Курехин. Шкипер о Капитане - стр. 19
Эти выступления – с Бутманом, Пумпяном, Болучевским – носили по большей части характер спонтанной импровизации, которую тогда мы все так любили и исповедовали с религиозным пиететом. Тогда еще у всех нас, и в первую очередь у самого Курехина, сохранялись иллюзии относительно готовности и желания его партнеров отправиться вместе с ним на покорение вершин джазового авангарда. Сейчас, впрочем, совершенно очевидно, что делали они это исключительно в силу дружбы с Курехиным и неизбежного подпадания под обаяние и магнетизм его личности. Пумпян, будучи все-таки постарше Бутмана и имея к тому же более обширный опыт музыкального общения с Курехиным, как-то более или менее сам выстраивал свои партии. Бутманом же Сергей совершенно бесстыдно пользовался просто как ходячим инструментом. Игорь – человек музыкально, безусловно, одаренный. Даже к тому времени – во вполне еще «младенческом» восемнадцатилетнем возрасте – он обладал весьма внушительной техникой владения инструментом и приличным набором джазовых фраз. Курехин разжевывал ему досконально, до звука, до полузвука, до оттенка и интонации, его партии и нередко, в особенности на записях, им просто дирижировал. Так, по курехинским рассказам (которые безо всякого смущения совсем недавно подтвердил теперь ставший уже мэтром Бутман), было еще даже и спустя несколько лет на записи альбомов «Insect Culture» и «Subway Culture», так же было и когда Сергей привлекал Бутмана на записи «Аквариума» и «Кино».

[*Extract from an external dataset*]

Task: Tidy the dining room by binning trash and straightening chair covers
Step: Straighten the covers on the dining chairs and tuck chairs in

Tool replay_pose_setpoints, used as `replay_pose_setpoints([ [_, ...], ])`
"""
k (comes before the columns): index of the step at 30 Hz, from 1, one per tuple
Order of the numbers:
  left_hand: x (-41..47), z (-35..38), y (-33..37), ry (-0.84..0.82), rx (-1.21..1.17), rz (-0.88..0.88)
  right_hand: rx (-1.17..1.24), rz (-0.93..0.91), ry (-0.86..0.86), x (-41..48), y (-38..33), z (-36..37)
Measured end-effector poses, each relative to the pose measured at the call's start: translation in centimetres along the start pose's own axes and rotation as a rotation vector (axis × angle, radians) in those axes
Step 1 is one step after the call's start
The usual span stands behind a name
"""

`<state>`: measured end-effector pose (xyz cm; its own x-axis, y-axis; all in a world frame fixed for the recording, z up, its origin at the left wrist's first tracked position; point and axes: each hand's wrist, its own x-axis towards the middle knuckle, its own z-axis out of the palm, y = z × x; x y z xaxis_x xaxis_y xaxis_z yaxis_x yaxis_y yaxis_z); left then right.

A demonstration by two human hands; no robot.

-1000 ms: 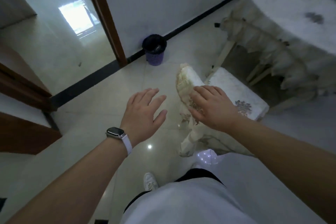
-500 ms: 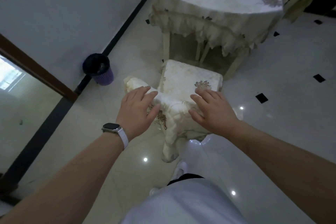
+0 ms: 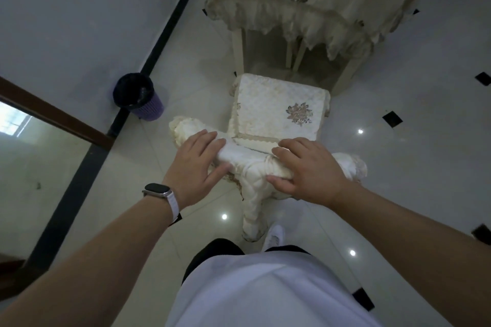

Сделанная в студии училища им. Мусоргского в марте 1980 года, во времена активности трио Курехин – Бутман – Пумпян на сцене Клуба современной музыки, запись и стала первым опытом документирования музыки Сергея Курехина. Пятнадцатиминутный фрагмент этой пленки под названием «Long Awaited Letter» («Долгожданное письмо») открыл четверной альбом «Divine Madness», изданный «Leo Records» в 1997 году – через год после смерти Курехина. А трио Курехин – Бутман – Пумпян на пластинке названо «Sergey Kuryokhin Creative Ensemble».
Эмансипация сайдмена
Сотрудничество с Вапировым, тем не менее, не прекращалось. Квартет, который я впервые увидел на сцене ДК им. Горького в октябре 1978 года, был распущен. На смену плотной, упругой, энергичной фри-джазовой фактуре (с изрядной примесью рок-энергетики) пришло камерное, нарочито лишенное и баса и барабанов трио с тем же Курехиным и молодым музыкантом, которого все называли Фагот. Была или не была в этом прозвище полускрытая отсылка к инфернальному персонажу знаменитого и тогда еще модного булгаковского романа, я, честно говоря, не знаю, но происхождение прозвища было более чем очевидно – играл Саша Александров именно на фаготе. Фагот – зверь экзотический даже в своей родной семье классических инструментов, а уж в джазово-роковой среде птица и вовсе до тех пор невиданная не только на отечественной, но и на куда более развитой западной сцене. Да и сейчас, спустя три десятилетия интенсивной инструментальной эмансипации, число фаготистов даже в самых экспериментальных джазовых и роковых проектах можно перечесть по пальцам одной руки. Саша Фагот, тем не менее, до появления в трио Вапирова умудрился поиграть в «Аквариуме», где, судя по всему, и получил свое прозвище и откуда его выудил и привел к Вапирову Курехин. А в «Аквариум» студент консерватории в круглых ленноновских очечках попал и вовсе из блюз-роковой команды «Ну, погоди!» во главе с будущим тоже «аквариумистом», Сашей Ляпиным.